第28話 メンタルショック

「ふぁー」

 面白かった。

 千色は、映画に没頭ぼっとうした後の心地良い満足感と疲労感にひたりながら、シアター外の廊下を歩く。足元に広がる毛足の長い絨毯じゅうたんは、このまま寝転がってしまいたいほどに柔らかくて、温かそうで。


「ゾンビさんのおつゆ、おいしそうだったねぇ」

 今なら乙盗の奇妙な感想も全然にならない。

 海外制作の映画だが、コメディのノリについていけたし、映像もストーリーもダイナミックで、そして何より、ゾンビ討伐軍の制服やゾンビの特殊メイクのクオリティが――。


「ああ、良かったなぁ」

 千色の、ほとんど独り言のつもりの感想に、乙盗の「うん!」という元気な返事は返ってきたが――。


「あれ? 龍は?」

 てっきり千色は、三人横並よこならびで歩いているものと思っていたのだが、龍郎の姿だけが見えない。


「ここにいる」

「んぎゃーーーーーーーーーーーーー!」

 背後を振り返り、自分と乙盗の段違だんちがいの肩越かたごしに覗いた顔を見た千色は、漫画並みに分かりやすい悲鳴を上げて退く。


「りゅ、龍……」

 ずっと後ろからついてきていたらしい龍郎の顔は――ゾンビ色をしている。

「酔った⁉」

 焦る千色をよそに、乙盗は「そうなのよぉ」とへらへら笑っているし、何故かとうの龍郎も、「酔った」と言いながら胸を張っている。
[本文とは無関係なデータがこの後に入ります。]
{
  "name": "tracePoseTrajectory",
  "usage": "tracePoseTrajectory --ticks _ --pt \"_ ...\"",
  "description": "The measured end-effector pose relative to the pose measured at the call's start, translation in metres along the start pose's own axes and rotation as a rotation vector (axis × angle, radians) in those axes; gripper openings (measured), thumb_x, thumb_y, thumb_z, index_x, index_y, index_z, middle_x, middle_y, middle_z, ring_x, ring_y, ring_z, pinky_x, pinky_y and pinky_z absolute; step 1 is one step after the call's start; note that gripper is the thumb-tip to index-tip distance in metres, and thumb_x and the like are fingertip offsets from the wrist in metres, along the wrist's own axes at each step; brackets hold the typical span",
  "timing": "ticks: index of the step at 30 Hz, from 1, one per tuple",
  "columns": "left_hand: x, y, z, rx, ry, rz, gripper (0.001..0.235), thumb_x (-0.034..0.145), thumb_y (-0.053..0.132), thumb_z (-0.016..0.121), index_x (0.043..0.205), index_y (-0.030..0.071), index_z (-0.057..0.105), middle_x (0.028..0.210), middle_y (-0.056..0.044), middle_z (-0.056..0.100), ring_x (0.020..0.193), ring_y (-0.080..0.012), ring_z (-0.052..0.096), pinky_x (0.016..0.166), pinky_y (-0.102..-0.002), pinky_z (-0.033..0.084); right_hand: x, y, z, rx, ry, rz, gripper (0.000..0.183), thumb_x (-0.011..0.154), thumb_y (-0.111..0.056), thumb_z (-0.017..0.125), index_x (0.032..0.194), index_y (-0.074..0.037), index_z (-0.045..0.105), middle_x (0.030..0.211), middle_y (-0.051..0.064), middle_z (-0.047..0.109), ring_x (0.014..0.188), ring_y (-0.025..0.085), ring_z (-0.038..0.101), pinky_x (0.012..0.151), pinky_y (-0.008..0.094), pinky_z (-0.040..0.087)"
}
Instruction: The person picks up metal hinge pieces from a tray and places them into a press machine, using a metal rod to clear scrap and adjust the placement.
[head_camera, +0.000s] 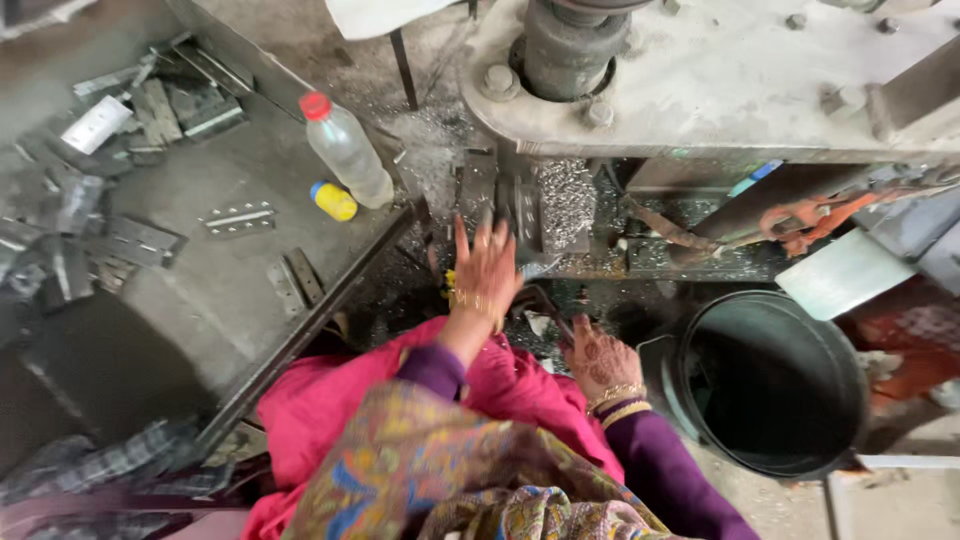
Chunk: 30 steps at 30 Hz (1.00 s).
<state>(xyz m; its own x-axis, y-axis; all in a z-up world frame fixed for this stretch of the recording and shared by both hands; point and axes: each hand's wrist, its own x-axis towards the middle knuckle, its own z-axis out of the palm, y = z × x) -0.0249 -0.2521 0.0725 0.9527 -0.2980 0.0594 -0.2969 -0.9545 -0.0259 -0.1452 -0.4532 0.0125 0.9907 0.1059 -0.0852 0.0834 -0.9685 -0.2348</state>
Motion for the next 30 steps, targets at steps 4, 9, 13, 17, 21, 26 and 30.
tracePoseTrajectory --ticks 4,9,13,17,21,26,30 --pt "-0.035 -0.022 0.013 -0.025 0.252 0.225 0.023 0.106 0.026 0.06 0.126 0.017 0.068 0.141 0.0 0.066 0.141 -0.0222 0.054 0.126 -0.057 0.024 0.003 -0.024 -0.025 0.036 -0.199 0.132 0.049 0.098 -0.043 0.056 0.136 -0.013 0.053 0.103 0.019 0.074 0.098 0.04 0.071 0.082 0.053 0.056" --pt "0.037 0.023 -0.014 0.003 0.209 0.059 0.023 0.096 0.027 0.063 0.112 0.015 0.074 0.124 -0.009 0.071 0.124 -0.0272 0.06 0.113 -0.052 0.032 0.008 -0.023 -0.029 0.088 -0.213 0.148 0.058 0.095 -0.045 0.058 0.143 -0.013 0.046 0.108 0.021 0.072 0.098 0.043 0.07 0.082 0.055 0.055" --pt "0.053 0.05 -0.029 -0.009 -0.321 -0.229 0.027 0.105 0.027 0.055 0.112 0.008 0.074 0.119 -0.009 0.071 0.112 -0.0245 0.063 0.104 -0.048 0.041 0.003 -0.02 -0.025 0.106 -0.218 0.152 0.058 0.094 -0.043 0.059 0.144 -0.017 0.044 0.106 0.021 0.073 0.097 0.044 0.07 0.081 0.056 0.054" --pt "0.009 0.018 -0.001 -0.109 0.04 -0.142 0.027 0.09 0.023 0.056 0.105 0.011 0.076 0.149 -0.01 0.053 0.135 -0.0293 0.046 0.106 -0.053 0.029 0.006 -0.015 -0.023 0.08 -0.221 0.127 0.049 0.097 -0.042 0.057 0.141 -0.021 0.047 0.104 0.019 0.073 0.096 0.043 0.071 0.08 0.055 0.056" --pt "-0.007 -0.004 0.025 -0.086 0.035 -0.074 0.032 0.098 0.018 0.05 0.118 0.01 0.074 0.149 -0.006 0.055 0.143 -0.0274 0.041 0.114 -0.058 0.026 0.019 -0.006 -0.011 -0.034 -0.271 0.099 0.061 0.095 -0.036 0.056 0.15 -0.015 0.039 0.095 0.02 0.075 0.09 0.039 0.074 0.076 0.051 0.059" --pt "0.026 0.013 0.008 0.062 0.018 -0.105 0.034 0.096 0.022 0.051 0.118 0.009 0.073 0.146 -0.007 0.055 0.141 -0.0267 0.041 0.115 -0.055 0.025 0.012 0.002 0.027 0.04 -0.253 0.204 0.049 0.098 -0.047 0.054 0.137 -0.017 0.051 0.097 0.019 0.074 0.09 0.042 0.072 0.076 0.054 0.056" --pt "0.017 0.011 -0.007 0.118 -0.049 -0.07 0.035 0.089 0.017 0.058 0.12 0.01 0.073 0.147 -0.01 0.057 0.142 -0.0268 0.042 0.115 -0.051 0.028 -0.008 0.01 0.063 0.125 -0.122 0.237 0.065 0.097 -0.049 0.055 0.146 -0.009 0.04 0.092 0.021 0.073 0.084 0.044 0.071 0.07 0.055 0.055"
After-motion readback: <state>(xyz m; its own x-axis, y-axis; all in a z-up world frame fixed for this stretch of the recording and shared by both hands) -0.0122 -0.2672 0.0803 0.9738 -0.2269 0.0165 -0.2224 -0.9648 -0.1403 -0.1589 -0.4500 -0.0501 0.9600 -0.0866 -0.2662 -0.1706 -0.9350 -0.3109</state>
「酔いやすいなら先に言えよ! そしたら、普通の2Dツーディー上映にしたのに!」

 だが、千色が『はみ出る3D!』上映に誘ったとき、もっとも乗り気だったのは龍郎なのだ。


「あらあら、ちい君」

 困惑する千色に、乙盗が何故か偉そうな奥様口調で口を挟む。

「りゅーりゅーが酔ったのは、3D映像と『はみ出る3D!』だけじゃないのよ」

 うふふんと笑う乙盗に続いて、龍郎は、「大画面で動く映像とホラーもダメだ。それと、映画館の独特の匂い、閉鎖的な空間、人の多さ、甘みの強い飲み物、スナック菓子の油分も酔いを加速させる」と、やはり何故か胸を張って言う。


「映画館に不向きすぎる!」

 千色は再び、頭を抱える。

 ――今度は、龍郎に対してだけでなく、自分のいたらなさに対してもだ。

 龍郎は今日の映画を楽しみにしていてくれたのだと思っていたが、無理をして千色に合わせていただけだったのか――。


「ごめんな、龍……」

 龍郎はド田舎出身の、パッションでスマートフォンを使うようなスーパー天然素材人間なのだ。いきなり都会の映画館に連れ出されて平気でいられると思う方がおかしかった。


「なぜ謝る」

 龍郎の手が千色の肩に置かれるが、その手はあせでじんわりと湿っているし、小刻こきざみに震えているし、顔はやはりゾンビ色だし、両目は吐き気にうるみきっている。それなのに何故か龍郎は、プロの舞台役者かの如く堂々と歩きながら、話し続ける。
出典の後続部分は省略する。